Total revenues doubled to $12.3bn for the quarter, helping Nike swing to a $1.5bn profit, up from a $709m loss a year earlier at the nadir of pandemic effects. Shares rose nearly 5 per cent after hours to $140.
UK adds more countries to its travel ‘green list’
The British government has added Malta, Ibiza and several Caribbean countries among others to a list of places from which travellers will be exempt from quarantining upon arrival in England.
The move was accompanied by comments from Grant Shapps, transport secretary, that the UK intends to loosen travel quarantine restrictions for its fully vaccinated residents later this summer.
Malta, Madeira, Spain’s Balearic Islands, several UK overseas territories and Caribbean islands, including Barbados, will move to the “green list” at 4am on June 30, the government announced on Thursday evening. This means travellers from those places will not have to quarantine upon arrival in England.
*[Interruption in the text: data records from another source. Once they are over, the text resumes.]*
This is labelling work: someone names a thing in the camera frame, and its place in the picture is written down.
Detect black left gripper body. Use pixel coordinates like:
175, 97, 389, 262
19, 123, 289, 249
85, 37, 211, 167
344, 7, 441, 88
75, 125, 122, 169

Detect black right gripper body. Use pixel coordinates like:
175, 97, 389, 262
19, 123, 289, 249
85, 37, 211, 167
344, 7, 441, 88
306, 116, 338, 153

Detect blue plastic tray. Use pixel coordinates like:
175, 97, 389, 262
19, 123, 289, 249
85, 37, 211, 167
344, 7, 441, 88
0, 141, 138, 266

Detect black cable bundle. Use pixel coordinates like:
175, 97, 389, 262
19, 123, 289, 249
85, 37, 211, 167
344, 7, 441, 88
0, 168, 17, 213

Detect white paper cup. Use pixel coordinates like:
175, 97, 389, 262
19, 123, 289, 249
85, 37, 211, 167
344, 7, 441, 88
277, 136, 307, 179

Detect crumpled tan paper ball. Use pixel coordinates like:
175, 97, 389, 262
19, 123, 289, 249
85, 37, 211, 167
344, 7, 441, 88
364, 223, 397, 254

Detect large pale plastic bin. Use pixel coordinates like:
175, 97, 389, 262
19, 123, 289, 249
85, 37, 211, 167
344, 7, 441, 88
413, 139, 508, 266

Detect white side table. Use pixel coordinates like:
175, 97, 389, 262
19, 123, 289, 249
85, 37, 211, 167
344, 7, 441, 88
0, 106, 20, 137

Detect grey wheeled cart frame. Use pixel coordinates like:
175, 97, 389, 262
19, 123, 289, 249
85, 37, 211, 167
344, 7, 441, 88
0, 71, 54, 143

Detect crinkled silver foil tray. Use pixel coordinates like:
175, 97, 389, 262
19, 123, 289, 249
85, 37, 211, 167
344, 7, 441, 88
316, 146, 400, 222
The latest update from the government also included tighter restrictions for some destinations, with Haiti, Mongolia and Tunisia among the six countries to be moved to the red list. Arrivals in England from those places will be required to quarantine in a hotel for 10 days.
Israel and Jerusalem were placed on the green watchlist, meaning they are at risk of being moved to the more restrictive amber group.
In a probable boost for travel-starved Britons, Shapps said that fully vaccinated UK residents may be subject to looser travel restrictions over summer.
“Thanks to our successful vaccination programme, our intention is that later in the summer UK residents who are fully vaccinated will not have to isolate when travelling from amber list countries,” he wrote in a message on Twitter.
Under current rules, people travelling to England from amber list countries or territories must meet several requirements including taking Covid-19 tests before and after arrival as well as quarantining at home for 10 days after arrival. These conditions apply, at present, even to fully vaccinated people.